3. The midterm elections are 18 months away; in our hyperpolitical climate, that's like a millenium. Everyone to the left of Paul Ryan is infuriated right now about the House passage of Trumpcare, but we can't possibly know what will command Americans' attention in November '18. Trump could start a war. Terrorists could strike American soil. Putin could move on Estonia. Not to mention the manufactured distractions that this White House is capable of concocting, for the purpose of driving Trump's acolytes to the voting booth.

4. Obamacare killed off a lot of Democrats in the '10 midterms because it was law. Trumpcare may never get that far.

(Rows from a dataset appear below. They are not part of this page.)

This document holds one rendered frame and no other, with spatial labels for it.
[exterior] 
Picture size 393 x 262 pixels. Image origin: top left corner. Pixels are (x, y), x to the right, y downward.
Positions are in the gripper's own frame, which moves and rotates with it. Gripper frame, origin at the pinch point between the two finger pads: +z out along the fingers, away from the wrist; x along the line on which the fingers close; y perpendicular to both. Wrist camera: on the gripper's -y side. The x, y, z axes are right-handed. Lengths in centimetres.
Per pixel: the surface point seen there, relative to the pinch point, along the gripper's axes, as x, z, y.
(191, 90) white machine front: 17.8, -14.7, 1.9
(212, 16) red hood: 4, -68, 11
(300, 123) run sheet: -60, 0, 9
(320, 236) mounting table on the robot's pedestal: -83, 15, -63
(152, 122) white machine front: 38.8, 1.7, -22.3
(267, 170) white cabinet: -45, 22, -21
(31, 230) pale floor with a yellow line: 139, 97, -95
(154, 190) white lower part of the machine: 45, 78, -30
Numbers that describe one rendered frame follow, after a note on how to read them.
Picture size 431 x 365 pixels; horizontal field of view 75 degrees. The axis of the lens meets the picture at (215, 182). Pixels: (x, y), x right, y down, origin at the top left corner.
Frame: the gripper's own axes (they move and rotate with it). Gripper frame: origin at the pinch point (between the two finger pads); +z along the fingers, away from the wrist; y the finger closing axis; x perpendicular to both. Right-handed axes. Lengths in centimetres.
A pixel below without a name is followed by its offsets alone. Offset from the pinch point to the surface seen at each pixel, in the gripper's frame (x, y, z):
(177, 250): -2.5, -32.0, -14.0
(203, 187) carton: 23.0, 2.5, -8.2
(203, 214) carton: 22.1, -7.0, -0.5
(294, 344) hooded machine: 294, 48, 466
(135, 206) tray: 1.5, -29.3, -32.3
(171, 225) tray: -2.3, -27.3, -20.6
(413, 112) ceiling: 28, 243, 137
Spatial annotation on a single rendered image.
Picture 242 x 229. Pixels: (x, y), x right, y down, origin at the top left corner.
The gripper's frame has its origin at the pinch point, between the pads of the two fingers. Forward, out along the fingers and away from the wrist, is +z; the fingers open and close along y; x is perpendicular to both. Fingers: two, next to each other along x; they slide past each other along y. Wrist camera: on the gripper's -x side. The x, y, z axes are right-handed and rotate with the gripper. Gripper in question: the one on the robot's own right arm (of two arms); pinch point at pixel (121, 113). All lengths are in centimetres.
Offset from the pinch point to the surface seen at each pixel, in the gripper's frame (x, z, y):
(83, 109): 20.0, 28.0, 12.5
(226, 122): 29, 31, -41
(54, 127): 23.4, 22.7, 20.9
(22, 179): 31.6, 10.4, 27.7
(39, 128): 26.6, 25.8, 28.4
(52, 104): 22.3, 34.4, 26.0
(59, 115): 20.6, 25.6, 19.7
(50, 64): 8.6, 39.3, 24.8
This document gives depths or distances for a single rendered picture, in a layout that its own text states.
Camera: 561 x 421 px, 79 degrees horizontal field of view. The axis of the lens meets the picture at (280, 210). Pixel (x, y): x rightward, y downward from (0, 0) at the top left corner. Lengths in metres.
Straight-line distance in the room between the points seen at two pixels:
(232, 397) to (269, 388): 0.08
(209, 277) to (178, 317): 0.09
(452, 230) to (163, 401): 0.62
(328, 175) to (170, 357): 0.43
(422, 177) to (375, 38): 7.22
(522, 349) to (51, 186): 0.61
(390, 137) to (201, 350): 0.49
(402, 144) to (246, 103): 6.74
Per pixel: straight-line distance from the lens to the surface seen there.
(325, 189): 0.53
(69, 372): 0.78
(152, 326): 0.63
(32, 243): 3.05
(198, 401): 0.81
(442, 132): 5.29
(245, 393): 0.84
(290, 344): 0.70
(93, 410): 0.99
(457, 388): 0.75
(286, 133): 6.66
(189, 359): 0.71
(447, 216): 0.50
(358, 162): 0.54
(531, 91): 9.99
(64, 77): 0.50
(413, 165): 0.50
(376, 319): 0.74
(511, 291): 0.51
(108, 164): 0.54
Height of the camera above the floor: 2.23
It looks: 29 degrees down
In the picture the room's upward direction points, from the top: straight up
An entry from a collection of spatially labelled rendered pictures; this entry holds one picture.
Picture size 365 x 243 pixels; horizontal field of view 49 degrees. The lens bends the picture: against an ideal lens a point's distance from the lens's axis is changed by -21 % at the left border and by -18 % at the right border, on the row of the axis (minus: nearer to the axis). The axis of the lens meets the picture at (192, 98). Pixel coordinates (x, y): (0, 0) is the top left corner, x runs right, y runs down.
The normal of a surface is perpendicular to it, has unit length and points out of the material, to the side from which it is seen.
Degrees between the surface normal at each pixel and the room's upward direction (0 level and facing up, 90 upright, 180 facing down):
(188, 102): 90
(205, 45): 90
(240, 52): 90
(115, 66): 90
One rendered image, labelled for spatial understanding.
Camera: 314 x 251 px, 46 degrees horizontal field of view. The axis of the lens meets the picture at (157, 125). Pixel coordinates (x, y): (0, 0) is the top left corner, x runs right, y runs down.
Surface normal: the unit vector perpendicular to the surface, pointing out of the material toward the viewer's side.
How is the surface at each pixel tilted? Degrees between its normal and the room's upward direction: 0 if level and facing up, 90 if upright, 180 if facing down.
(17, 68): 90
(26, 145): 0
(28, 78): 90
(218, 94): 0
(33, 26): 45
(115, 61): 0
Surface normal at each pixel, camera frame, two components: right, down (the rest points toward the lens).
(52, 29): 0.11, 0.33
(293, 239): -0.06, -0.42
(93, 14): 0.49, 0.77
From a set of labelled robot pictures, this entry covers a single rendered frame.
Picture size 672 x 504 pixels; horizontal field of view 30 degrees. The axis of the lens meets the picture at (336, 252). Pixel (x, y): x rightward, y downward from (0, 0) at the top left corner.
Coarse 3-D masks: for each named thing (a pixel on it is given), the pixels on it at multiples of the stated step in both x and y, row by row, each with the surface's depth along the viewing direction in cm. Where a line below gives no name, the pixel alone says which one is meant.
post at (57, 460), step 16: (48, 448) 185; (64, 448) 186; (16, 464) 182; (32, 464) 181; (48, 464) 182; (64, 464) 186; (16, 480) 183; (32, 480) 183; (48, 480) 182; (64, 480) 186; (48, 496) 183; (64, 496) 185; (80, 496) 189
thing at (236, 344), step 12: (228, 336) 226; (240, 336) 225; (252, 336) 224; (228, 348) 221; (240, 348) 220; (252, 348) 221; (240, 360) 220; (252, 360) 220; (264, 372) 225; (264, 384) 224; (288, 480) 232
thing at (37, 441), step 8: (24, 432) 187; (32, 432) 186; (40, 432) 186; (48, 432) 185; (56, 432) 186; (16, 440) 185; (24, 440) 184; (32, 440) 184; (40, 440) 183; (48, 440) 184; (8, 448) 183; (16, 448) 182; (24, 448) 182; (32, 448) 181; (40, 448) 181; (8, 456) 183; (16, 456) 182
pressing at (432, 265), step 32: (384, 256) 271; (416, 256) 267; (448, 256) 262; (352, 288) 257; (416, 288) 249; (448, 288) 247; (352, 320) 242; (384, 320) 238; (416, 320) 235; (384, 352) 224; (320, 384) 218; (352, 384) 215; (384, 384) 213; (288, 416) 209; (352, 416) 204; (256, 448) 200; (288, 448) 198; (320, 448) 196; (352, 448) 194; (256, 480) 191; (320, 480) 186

It's a bill that will be radically altered by the Senate (which doesn't like the Medicaid cuts or many of its other right-wing draconian features). The Senate will rewrite it, send it back to the House, Republicans will fight over it again...and who knows, it could die before it ever gets to Trump. In November '18, what are the odds of an anti-Republican wave if Trumpcare turns out to be just a '17 bill that wound up hurting nobody? Or even a watered-down law with relatively minimal impact?

5. This is a personal observation. After what happened in the '16 election, I am wary of all conventional wisdom. Buoyed by what I saw in the polls last autumn, and the numbers I crunched, and my own soundings, I frankly believed that Americans would never be so foolish as to elect a reality-show buffoon with demagogic authoritarian aspirations. I foresaw a just election result. Having learned that lesson, I refuse to foresee divine punishment for the GOP's Trumpcare vote.

Although I would love to be wrong. Again.